Recorded data
========

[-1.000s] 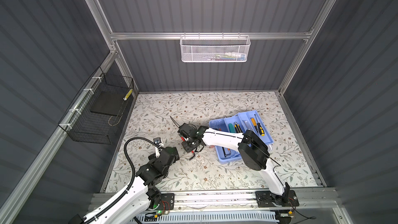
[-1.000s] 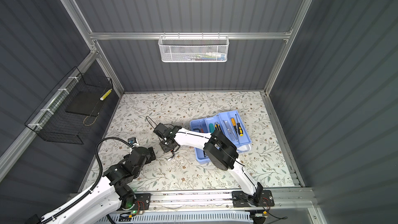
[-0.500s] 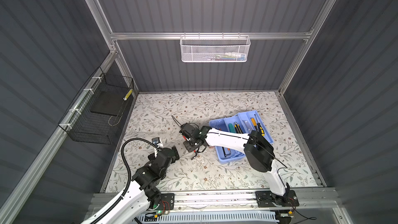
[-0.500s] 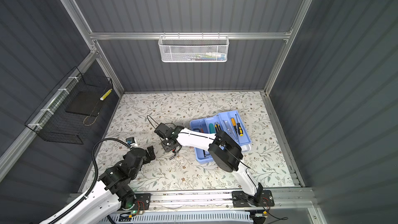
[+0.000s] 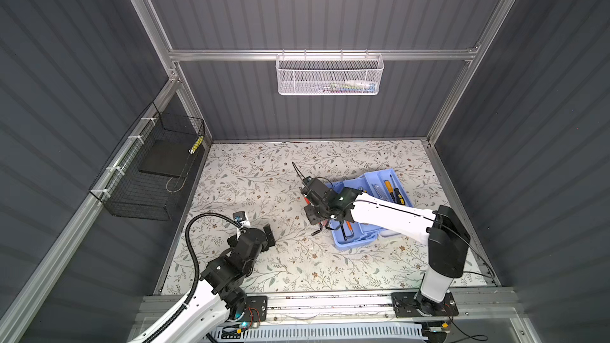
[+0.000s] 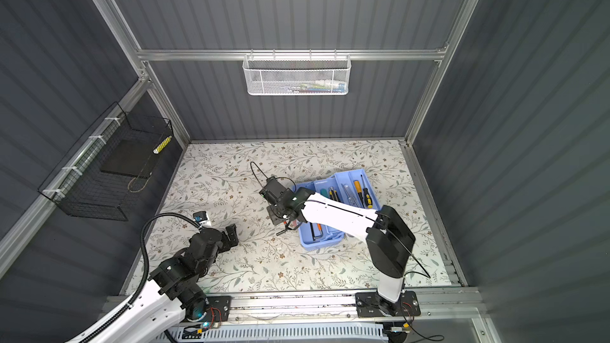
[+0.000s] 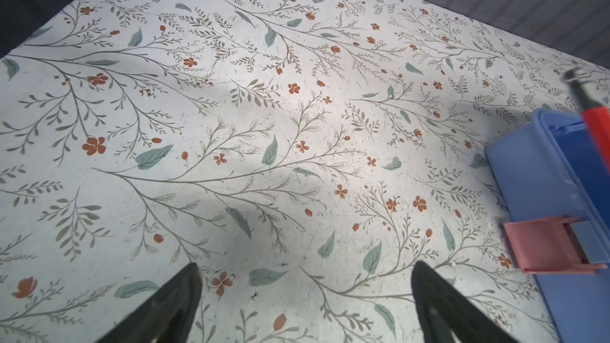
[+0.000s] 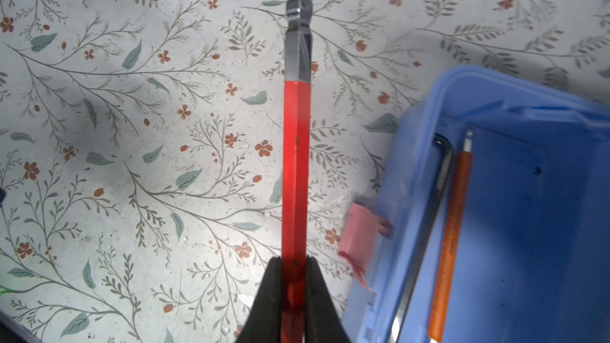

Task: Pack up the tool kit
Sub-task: 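Lift the red hex key and carry it over the tray, then lower the red hex key beside the black hex key and open the right gripper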

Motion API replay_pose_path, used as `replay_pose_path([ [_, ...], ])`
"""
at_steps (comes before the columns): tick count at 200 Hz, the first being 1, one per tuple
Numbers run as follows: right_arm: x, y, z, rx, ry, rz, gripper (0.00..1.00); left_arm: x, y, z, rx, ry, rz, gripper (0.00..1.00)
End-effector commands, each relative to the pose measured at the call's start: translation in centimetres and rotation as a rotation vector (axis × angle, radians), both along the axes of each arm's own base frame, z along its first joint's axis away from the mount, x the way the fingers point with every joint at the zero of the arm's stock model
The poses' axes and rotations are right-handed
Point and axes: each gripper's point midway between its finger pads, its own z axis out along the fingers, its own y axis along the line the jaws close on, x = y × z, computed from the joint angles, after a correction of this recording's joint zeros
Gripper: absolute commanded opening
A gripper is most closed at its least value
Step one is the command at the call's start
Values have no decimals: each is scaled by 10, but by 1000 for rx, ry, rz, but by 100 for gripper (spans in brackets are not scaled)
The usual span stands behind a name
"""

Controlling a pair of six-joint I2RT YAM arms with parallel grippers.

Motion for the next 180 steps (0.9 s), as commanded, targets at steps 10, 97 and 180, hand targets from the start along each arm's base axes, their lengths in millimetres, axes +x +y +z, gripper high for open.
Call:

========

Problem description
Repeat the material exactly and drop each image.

Output for this exercise
[-1.000s] 
[-1.000s] 
[-0.500s] 
[-0.500s] 
[+0.000s] 
[+0.000s] 
[+0.000s] 
[+0.000s] 

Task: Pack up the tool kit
Sub-task: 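Lift the red hex key and carry it over the tray, then lower the red hex key beside the black hex key and open the right gripper
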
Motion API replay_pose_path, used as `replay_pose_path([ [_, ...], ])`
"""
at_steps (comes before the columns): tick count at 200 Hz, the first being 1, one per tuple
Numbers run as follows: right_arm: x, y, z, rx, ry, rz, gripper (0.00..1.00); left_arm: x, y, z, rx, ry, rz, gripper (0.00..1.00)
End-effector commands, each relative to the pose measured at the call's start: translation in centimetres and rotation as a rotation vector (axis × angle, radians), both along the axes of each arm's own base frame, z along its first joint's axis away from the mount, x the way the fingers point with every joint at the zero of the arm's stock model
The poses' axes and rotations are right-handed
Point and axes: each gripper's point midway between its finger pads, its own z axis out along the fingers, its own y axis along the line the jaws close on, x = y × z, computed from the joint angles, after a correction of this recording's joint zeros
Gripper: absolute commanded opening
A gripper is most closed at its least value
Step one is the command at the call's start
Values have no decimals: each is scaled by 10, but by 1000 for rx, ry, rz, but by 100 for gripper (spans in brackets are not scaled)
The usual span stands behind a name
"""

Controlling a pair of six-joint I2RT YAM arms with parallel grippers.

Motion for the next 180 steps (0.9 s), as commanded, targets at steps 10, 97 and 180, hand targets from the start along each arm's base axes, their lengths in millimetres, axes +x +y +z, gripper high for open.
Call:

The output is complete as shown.